For those of you playing catch up to just what all the fuss is about in “The Girl With The Dragon Tattoo,” the story is actually kickstarted some four decades before we meet up with Rooney Mara as Lisbeth Salander. Henrik Vanger, the former CEO of Vanger Enterprises — played in the upcoming movie by Christopher Plummer — hires journalist Mikael Blomkvist (Daniel Craig) to investigate the death of his niece Harriet forty years ago in what appeared to be an accident. However, he keeps receiving once-a-year “gifts” that he believes are taunts from her killer, and Henrik wants to get to the bottom of it. So Mikael teams with master hacker Lisbeth to unravel the mystery. Anyway, though bereft of sound, a pretty clever Super 8 video style tease has popped up, giving us a drive-by of the accident scene all those many years ago. It’s another small taste from the movie, but an intriguing one nonetheless.
Meanwhile, possibly not all is well within the ‘Dragon Tattoo’ camp, or at least not between the creative and business side of things. You’ll recall that Fincher became embroiled in bitter feuding with Paramount during “The Curious Case of Benjamin Button” over its exorbitant running time — Fincher wanted a three hour cut. The obstinate Fincher held his ground and Paramount began to get nasty, dropping his “Heavy Metal” project, and letting the rights lapse on the Eliot Ness serial killer project, “Torso.” Well, a similar situation seems to be quietly brewing with Sony.

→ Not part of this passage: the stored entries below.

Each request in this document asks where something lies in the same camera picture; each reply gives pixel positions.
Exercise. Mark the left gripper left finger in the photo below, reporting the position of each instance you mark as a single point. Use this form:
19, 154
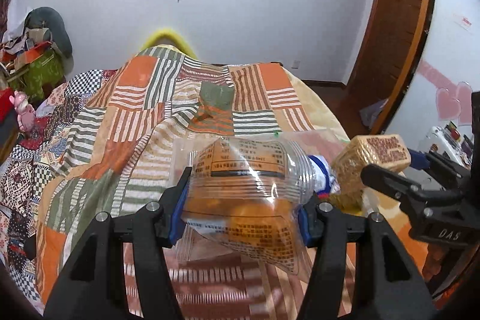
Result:
91, 284

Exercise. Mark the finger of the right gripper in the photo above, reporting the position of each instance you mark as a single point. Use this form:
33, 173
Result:
436, 165
402, 189

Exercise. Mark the blue white snack bag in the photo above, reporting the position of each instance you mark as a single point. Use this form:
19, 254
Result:
324, 179

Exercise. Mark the clear bag orange snacks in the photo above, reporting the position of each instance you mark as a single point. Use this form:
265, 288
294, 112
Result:
245, 195

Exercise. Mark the white sliding wardrobe door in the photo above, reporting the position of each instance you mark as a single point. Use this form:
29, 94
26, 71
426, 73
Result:
440, 91

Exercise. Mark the checkered patchwork sheet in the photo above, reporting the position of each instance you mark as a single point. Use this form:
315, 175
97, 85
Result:
33, 162

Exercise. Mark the patchwork striped quilt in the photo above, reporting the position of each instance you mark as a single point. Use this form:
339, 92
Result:
124, 148

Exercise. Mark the clear plastic storage box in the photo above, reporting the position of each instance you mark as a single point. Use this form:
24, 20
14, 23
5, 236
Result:
318, 142

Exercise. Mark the dark blue box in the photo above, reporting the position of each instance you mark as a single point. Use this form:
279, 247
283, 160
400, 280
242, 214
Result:
8, 135

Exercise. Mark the pink rabbit toy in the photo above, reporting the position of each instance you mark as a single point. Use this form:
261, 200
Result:
24, 110

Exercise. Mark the red gift box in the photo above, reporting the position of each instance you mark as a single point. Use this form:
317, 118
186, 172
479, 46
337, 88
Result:
5, 104

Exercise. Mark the green shopping bag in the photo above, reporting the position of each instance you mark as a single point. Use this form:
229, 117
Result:
40, 77

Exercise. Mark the yellow foam headboard arch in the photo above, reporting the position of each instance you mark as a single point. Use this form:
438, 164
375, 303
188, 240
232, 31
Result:
168, 35

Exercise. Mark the wooden wardrobe frame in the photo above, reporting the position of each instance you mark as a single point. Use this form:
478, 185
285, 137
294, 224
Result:
392, 42

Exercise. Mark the wall power socket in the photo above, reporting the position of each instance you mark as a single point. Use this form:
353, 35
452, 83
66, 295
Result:
296, 64

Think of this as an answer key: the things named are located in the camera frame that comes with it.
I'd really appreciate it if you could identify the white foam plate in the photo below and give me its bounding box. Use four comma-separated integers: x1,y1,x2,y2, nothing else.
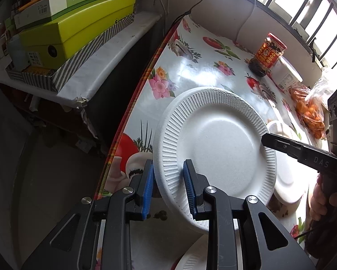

Fincher currently has a three hour cut of “The Girl With The Dragon Tattoo” and Sony wants nothing longer than two hours and twenty minutes. Now, before you sound the alarms, this type of quote unquote fighting is par for the course with final cut directors and studios (or at least it shouldn’t surprise you with Fincher), but one should note the filmmaker’s first collaboration with Sony — “The Social Network” — went unusually smoothly. There’s also been some battling over the Neil Kellerhouse posters you’ve seen on MouthTapedShut — Fincher and Reznor’s unsanctioned ‘Dragon Tattoo’ blog that Sony obviously knows about, but wasn’t always happy about either since they’re not in control of it. Again, this is a situation to keep an eye on rather than make a fuss about, but if it truly gets ugly, we’d expect 1) you’re going to hear about it from others and 2) it’s going to greatly impact Fincher’s decision on whether he stays on board for the other two books in the ‘Dragon Tattoo’ trilogy. That is, if Sony even wants him to. Too much headbutting In Hollywood does get acrimonious after a while. “The Girl With The Dragon Tattoo” hits theaters on December 21st.